Mr Abramovich, the Russian/Israeli billionaire who has owned Chelsea since 2003, announced he would sell the club, with the “net proceeds” going to a charity he would set up to “benefit all victims of the war in Ukraine”.

His statement, which avoided any criticism of Mr Putin, came after politicians including Sir Keir called for Mr Abramovich to face sanctions.

Roman Abramovich
Roman Abramovich (Mike Egerton/PA)

Ukrainian presidential adviser Mykhailo Podolyak said a second round of talks was unable to broker peace but he did offer hopes of “humanitarian corridors” to allow civilians to flee areas of fighting, a suggestion echoed by Mr Putin.

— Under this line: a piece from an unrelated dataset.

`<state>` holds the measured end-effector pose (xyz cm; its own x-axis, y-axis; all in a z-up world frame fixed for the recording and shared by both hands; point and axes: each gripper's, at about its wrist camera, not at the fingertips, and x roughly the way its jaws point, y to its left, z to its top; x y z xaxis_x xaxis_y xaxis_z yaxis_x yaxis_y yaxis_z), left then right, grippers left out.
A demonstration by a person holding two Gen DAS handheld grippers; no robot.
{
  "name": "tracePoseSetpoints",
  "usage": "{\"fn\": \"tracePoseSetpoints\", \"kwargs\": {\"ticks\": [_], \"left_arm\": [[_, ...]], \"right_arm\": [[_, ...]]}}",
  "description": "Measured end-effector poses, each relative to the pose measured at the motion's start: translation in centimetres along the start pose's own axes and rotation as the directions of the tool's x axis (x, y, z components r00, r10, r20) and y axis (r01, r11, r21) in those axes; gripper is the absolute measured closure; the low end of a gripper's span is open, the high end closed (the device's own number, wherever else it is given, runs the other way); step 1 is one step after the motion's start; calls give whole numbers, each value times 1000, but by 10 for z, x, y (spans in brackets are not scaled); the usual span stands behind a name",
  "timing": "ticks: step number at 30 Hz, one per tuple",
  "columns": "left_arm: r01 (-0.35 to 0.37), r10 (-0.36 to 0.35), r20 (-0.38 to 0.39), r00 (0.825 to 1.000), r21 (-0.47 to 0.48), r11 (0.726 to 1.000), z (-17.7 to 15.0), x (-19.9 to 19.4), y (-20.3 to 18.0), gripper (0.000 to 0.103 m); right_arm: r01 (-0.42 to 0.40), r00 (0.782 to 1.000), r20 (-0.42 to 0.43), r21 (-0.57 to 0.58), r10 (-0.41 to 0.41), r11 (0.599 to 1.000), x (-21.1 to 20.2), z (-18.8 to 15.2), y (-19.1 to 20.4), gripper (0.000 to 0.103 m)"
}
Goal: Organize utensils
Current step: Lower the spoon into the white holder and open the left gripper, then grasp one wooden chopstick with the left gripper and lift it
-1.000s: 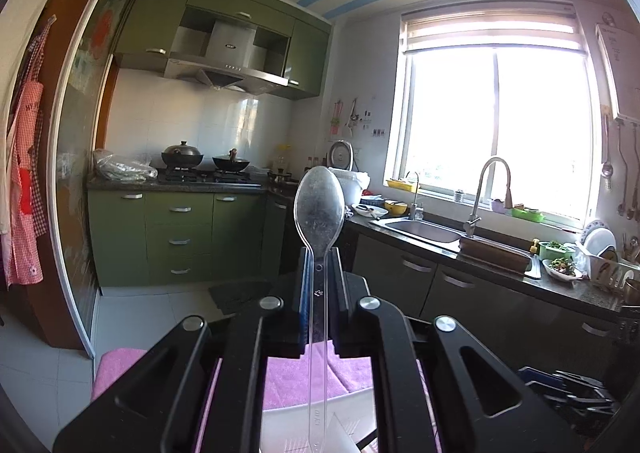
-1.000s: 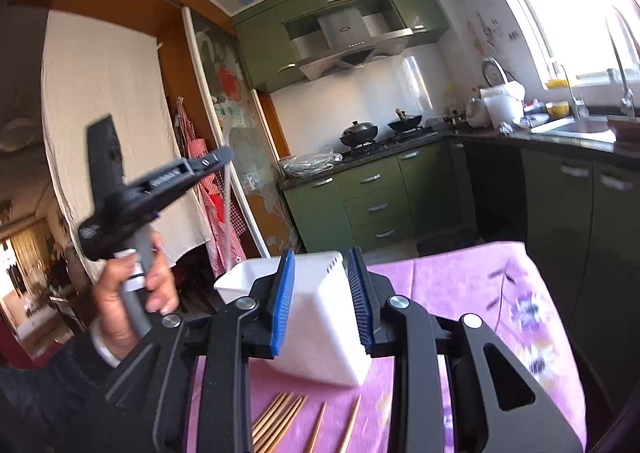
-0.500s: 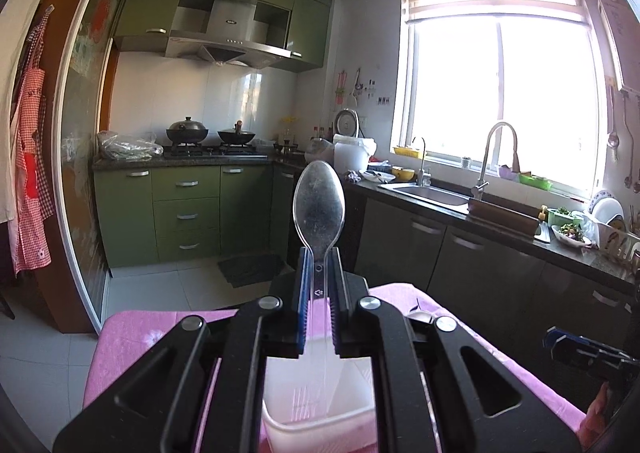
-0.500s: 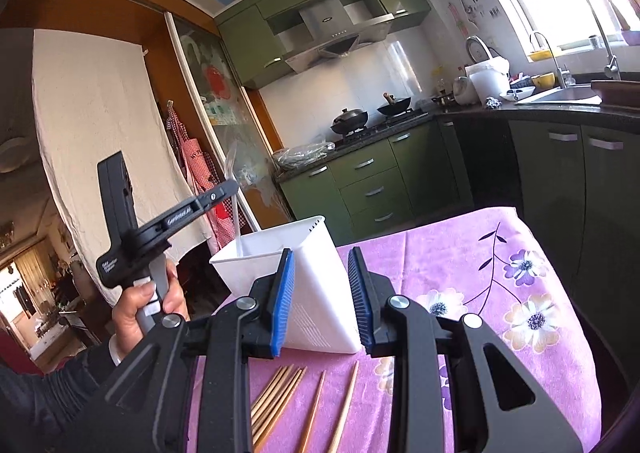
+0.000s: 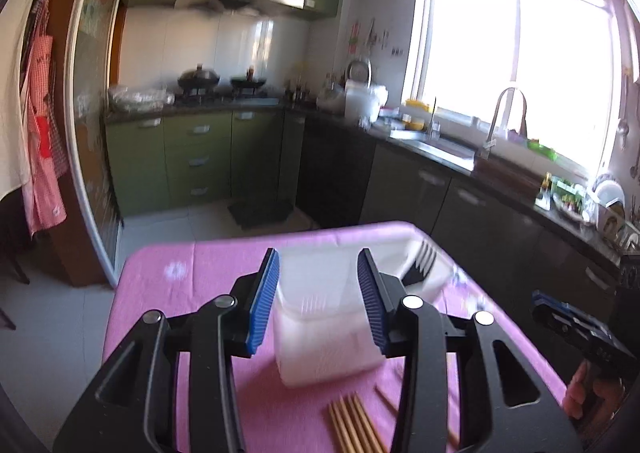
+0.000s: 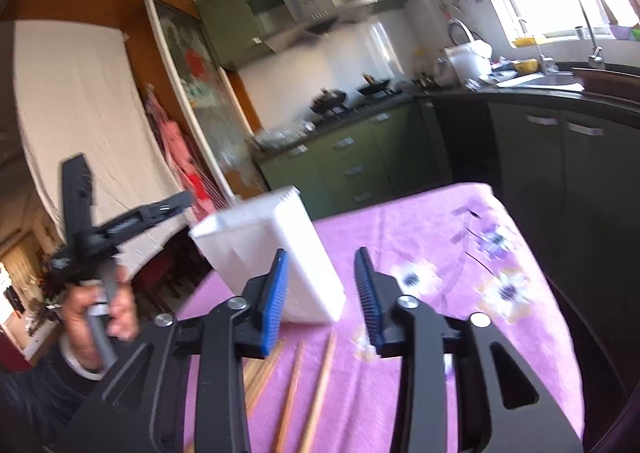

The port city of Kherson became the first major city to fall since the invasion began a week ago, with Russian military claiming to have seized control and Ukrainian officials saying that forces had taken over local government headquarters.

The Kremlin was pressing its offensive on multiple fronts, but a long column of tanks has apparently been stalled outside the capital Kyiv for days.

Speaking during a visit to Estonia, Defence Secretary Ben Wallace said a “line has clearly been crossed” by Moscow by deploying thermobaric “vacuum bombs” which could indiscriminately kill civilians if used in Ukrainian cities.

It was understood that Mr Wallace was not suggesting that vacuum bombs, which suck in oxygen to create a devastating, high-temperature blast, have been used in Ukraine.

His comments came after the International Criminal Court (ICC) opened a war crimes investigation on Wednesday night after Britain and 37 allies referred Moscow over what the Prime Minister described as “abhorrent” attacks.

Ukraine has said that more than 2,000 civilians have died during the assault, as a humanitarian crisis unfurled in Europe, while the United Nations has said that more than one million people have now fled to seek sanctuary from the Russian invasion.